**WHAT TO DO**.
The answer should match the entries that follow exactly, except that no image appears in it.
******************************
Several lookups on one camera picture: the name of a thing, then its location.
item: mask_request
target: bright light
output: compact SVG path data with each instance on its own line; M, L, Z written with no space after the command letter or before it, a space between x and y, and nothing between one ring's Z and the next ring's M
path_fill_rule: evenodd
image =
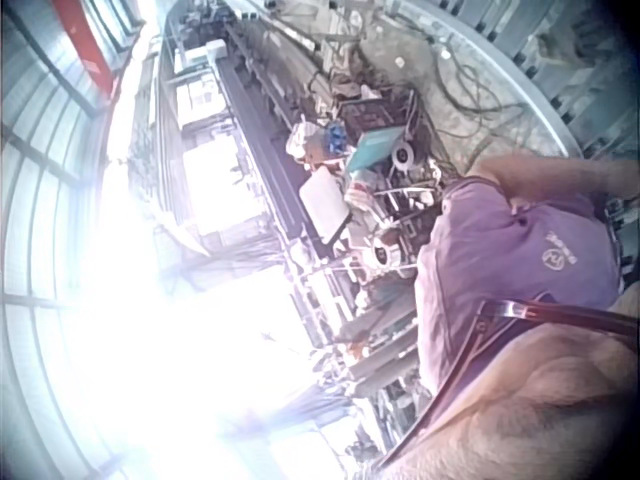
M245 183L234 185L240 178L239 173L231 171L238 165L237 151L233 136L218 135L183 155L200 235L238 225L262 211Z

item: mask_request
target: metal bar
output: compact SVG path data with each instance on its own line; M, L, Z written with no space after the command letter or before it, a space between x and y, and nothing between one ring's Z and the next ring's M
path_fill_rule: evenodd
******************************
**ANSWER TO THE EXERCISE**.
Several lookups on one camera picture: the name of a thing, then its location.
item: mask_request
target: bright light
output: compact SVG path data with each instance on its own line; M, L, Z written with no space after the command letter or before it, a space between x and y, and nothing between one ring's Z and the next ring's M
path_fill_rule: evenodd
image =
M245 183L234 185L240 178L239 173L231 171L238 165L237 151L233 136L218 135L183 155L200 235L238 225L262 211Z

item: mask_request
target: metal bar
output: compact SVG path data with each instance on its own line; M, L, Z written with no space after the command letter or before it, a space between x and y, and nothing between one ring's Z and the next ring's M
path_fill_rule: evenodd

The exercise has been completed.